The Possible. The second foresight type is the possible—also often called alternative futures within the field. This is the set of things we think could happen tomorrow, or what scientists call “chance”. It is dominated by divergent physical processes and thinking. For examples of unpredictable, divergent, variety-generating universal processes, think of quantum physics, a process that is considered partly indeterministic and is characterized by irreducible uncertainty (unpredictability). Think also of the continuous divergent and unpredictable branching we see in biological evolution and its “tree of life”, and the unpredictability of human free will and imagination. For organizations, think of any activity you or your competitors might possibly take, or any of the many environmental changes that we cannot predict in advance, which nevertheless might change our strategy, plans, or actions. Possible futures are the realm of creativity, imagination, risktaking, competition, and experiment. Artists, designers, experimenters, risktakers and entrepreneurs don’t usually seek first to know the future, but to create it.
The Preferable. The third foresight type is what we or our organizations want. We all generate preferences as intelligent beings, and activities like visioning, goalsetting, strategy, and planning are key aspects of preference foresight. The preferences we generate which are adaptive are those best able to survive and thrive in our competitive environment. As we will see later, preferable futures can only happen as an emergent mix of possible and probable futures, which are the two most basic types. Not to get too deep here, but the reason the first two types of futures are more fundamental in our universe is because they existed long before the emergence of life, which alone can also generate preferences. Seeing the probable and the possible as the two most basic ways of analyzing change began, as far as we know, with the Greek philosopher Democritus (460-370 BCE), who said, “Everything existing in the universe is the fruit of necessity and chance.” As Alvin Toffler reminds us, all preference foresight is also normative (values based) and political. Preferable futures are a subset of the probable and possible futures that we think will generate the best outcomes, based on our particular values. Typically we want what is best for us, best for our group, or ideally, best for all (utilitarianism).
In antiquity, both Eastern and Western philosophers proposed the particular importance of three human values, the True, the Beautiful, the Good. In the East, the Bhagavad Gita, written perhaps in 400 BCE, spoke of “words which are good and beautiful and true.” In the West, Plato and Aristotle each briefly explored these three values as transcendentals, or universal properties of being. Aristotle (350 BCE) was the earliest explicit champion of the universality of these three values categories, because of his model that divided human intellect into the theoretical, the productive, and the practical. In Aristotle’s model, our theoretical mind is concerned with knowledge and truth, the productive mind with the creation of beautiful objects, and the practical with ethics and the nature of the good.
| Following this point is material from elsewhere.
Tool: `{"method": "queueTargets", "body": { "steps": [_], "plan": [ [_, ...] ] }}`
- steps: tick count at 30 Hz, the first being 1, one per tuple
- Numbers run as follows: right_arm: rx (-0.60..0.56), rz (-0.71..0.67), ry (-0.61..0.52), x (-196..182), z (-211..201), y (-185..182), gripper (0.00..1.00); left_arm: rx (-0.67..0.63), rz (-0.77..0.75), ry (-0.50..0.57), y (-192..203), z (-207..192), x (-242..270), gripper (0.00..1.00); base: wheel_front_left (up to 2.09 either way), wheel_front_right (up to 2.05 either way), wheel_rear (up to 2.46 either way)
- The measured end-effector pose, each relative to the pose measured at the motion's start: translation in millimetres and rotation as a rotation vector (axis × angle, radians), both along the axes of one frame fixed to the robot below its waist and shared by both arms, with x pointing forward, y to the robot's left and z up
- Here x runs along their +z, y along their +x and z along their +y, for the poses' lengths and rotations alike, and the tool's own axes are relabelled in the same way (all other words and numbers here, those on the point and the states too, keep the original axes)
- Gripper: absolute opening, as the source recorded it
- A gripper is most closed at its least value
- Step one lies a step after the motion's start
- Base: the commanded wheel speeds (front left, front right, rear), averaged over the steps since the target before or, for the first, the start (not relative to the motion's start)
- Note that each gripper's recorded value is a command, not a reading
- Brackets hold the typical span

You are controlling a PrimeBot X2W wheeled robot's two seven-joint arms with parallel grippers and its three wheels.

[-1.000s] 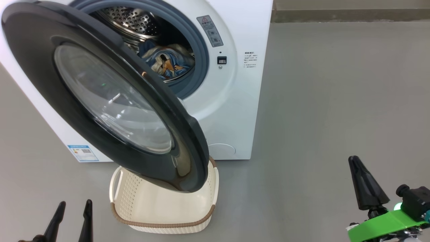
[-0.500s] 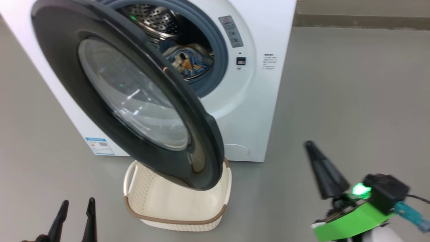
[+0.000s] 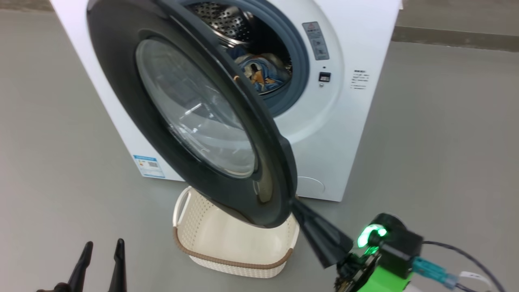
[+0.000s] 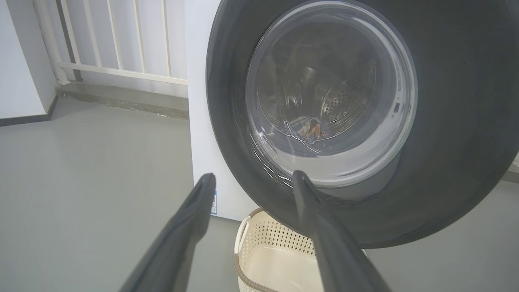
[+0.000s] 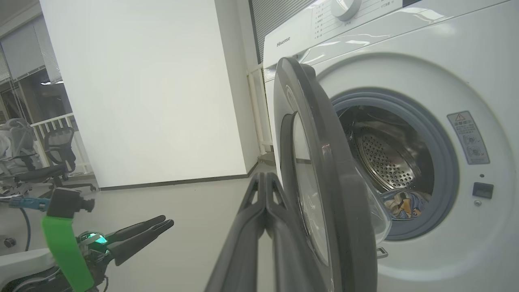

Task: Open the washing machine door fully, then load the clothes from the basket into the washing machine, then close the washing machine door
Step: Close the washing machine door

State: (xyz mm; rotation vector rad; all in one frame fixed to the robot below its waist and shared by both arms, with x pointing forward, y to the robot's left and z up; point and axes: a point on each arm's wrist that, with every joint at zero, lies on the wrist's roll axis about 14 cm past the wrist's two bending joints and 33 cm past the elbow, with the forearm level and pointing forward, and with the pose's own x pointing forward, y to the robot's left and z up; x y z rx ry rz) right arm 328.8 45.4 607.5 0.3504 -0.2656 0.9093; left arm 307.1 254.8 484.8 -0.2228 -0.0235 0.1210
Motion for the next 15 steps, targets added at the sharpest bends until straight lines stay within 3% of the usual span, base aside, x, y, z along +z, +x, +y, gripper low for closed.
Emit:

Notice that Aristotle’s three “universal values” associate strongly with Toffler’s Three Ps. Those who like to explore probability foresight can be considered motivated by truth-associated values, those who do possibility foresight are motivated by beauty- or creativity-associated values, and those who explore preference foresight are motivated by goodness-associated values. These values and foresight processes track so closely with each other, we will argue that Aristotle’s three values can be thought of as a restatement of the Three P’s, from a values perspective. We will return to Aristotle’s three values, as examples of cultural universals, in Chapters 7 and 11.
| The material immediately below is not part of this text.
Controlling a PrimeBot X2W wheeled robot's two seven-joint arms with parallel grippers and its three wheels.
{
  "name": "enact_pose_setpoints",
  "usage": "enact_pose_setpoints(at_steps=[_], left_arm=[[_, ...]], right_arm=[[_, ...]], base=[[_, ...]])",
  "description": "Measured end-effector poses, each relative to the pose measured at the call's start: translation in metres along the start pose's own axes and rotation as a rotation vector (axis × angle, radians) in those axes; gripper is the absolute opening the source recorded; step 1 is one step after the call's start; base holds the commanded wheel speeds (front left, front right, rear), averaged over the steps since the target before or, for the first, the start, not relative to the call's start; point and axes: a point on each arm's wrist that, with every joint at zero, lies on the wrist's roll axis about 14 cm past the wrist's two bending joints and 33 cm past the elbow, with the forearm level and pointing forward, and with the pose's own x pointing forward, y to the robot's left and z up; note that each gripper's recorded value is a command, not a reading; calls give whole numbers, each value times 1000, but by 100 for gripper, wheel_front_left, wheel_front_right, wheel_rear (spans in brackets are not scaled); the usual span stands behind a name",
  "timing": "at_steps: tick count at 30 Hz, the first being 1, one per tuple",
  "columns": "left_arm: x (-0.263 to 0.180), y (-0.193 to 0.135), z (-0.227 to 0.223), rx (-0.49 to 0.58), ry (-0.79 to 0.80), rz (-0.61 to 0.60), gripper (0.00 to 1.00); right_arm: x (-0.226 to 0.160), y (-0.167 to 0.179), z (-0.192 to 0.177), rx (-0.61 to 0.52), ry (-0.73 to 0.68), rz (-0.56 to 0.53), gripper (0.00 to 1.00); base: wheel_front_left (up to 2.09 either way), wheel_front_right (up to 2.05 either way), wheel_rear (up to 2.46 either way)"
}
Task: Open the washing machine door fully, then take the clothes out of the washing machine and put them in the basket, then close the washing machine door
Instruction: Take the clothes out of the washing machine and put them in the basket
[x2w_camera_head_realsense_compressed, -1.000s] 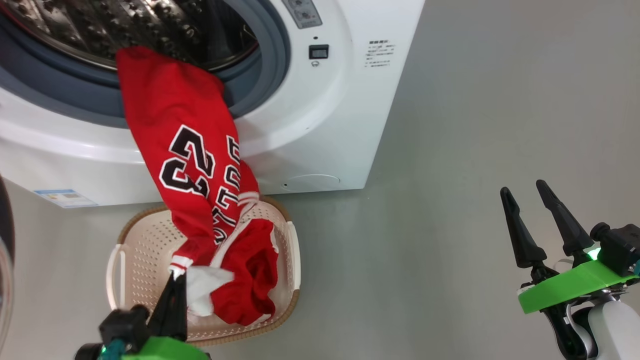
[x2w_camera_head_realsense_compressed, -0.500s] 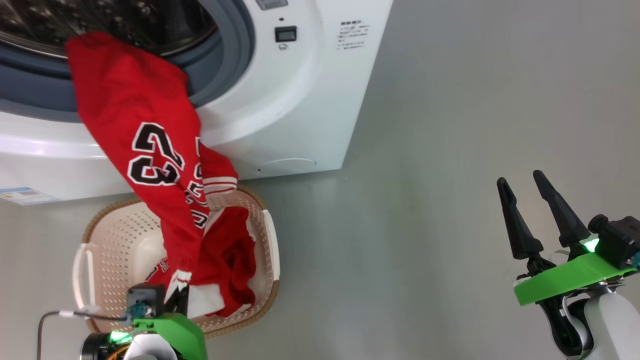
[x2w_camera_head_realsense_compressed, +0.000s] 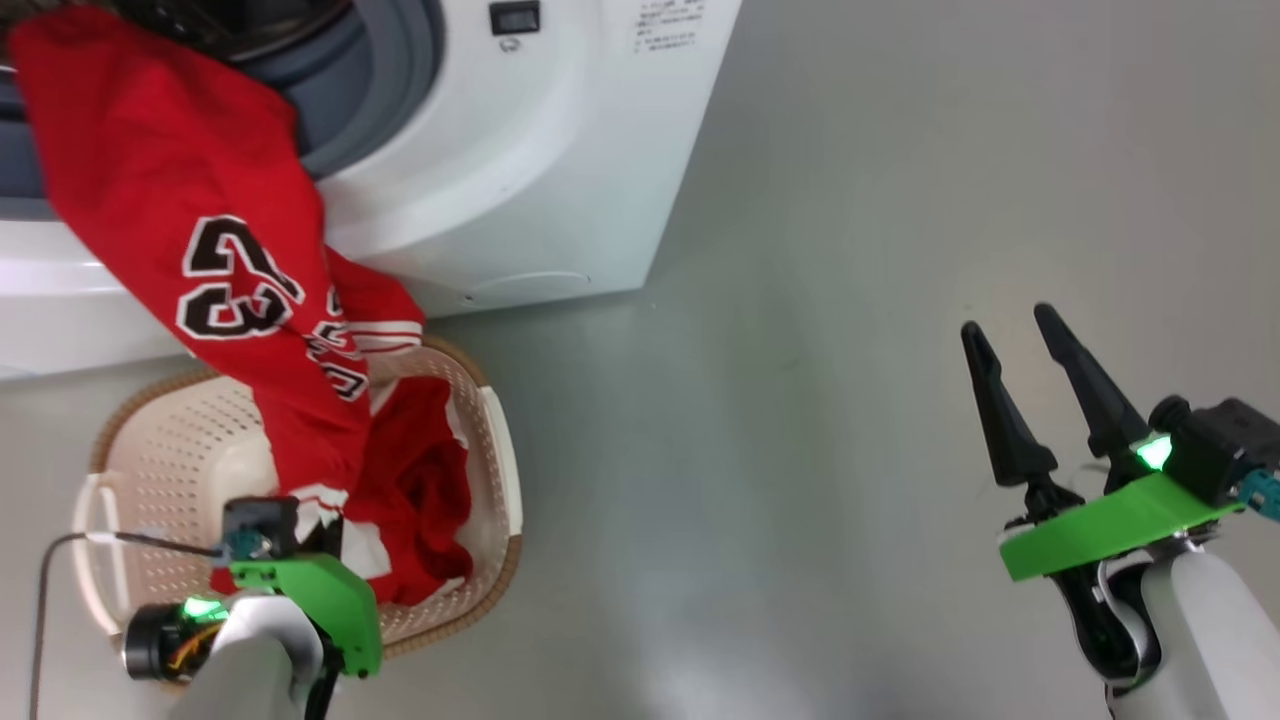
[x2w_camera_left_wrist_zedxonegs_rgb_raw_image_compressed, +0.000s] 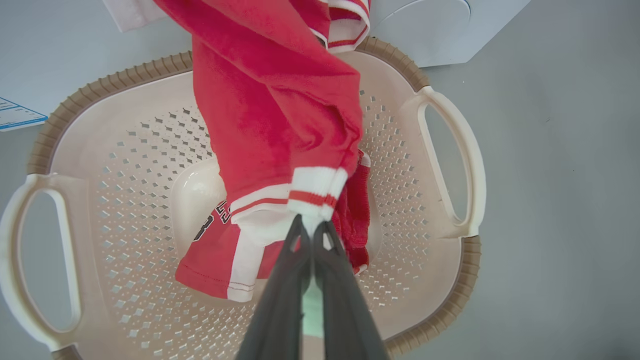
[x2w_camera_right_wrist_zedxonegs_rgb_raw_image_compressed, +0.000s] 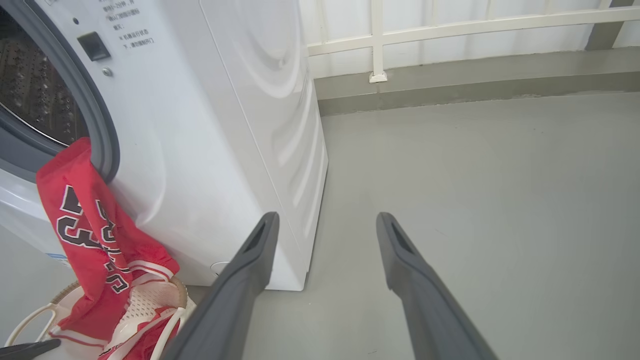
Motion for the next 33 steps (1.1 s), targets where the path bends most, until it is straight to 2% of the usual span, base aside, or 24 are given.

The Modern Foresight Pyramid: The Four Ps of Future Thinking
In foresight process and culture work, it is usually very helpful to divide the Preferable into the Preferred and the Preventable, the two most basic types of sentiment that all living systems use to navigate the future: defensive pessimism and strategic optimism. The pioneering futurist Art Shostak was the first to introduce this model, to our knowledge, in print in 2001. When we account for sentiment, the most basic and universal type of normative (values-based) foresight, we are using the Four Ps of future thinking: exploring our Probable, Possible, Preferred, and Preventable futures.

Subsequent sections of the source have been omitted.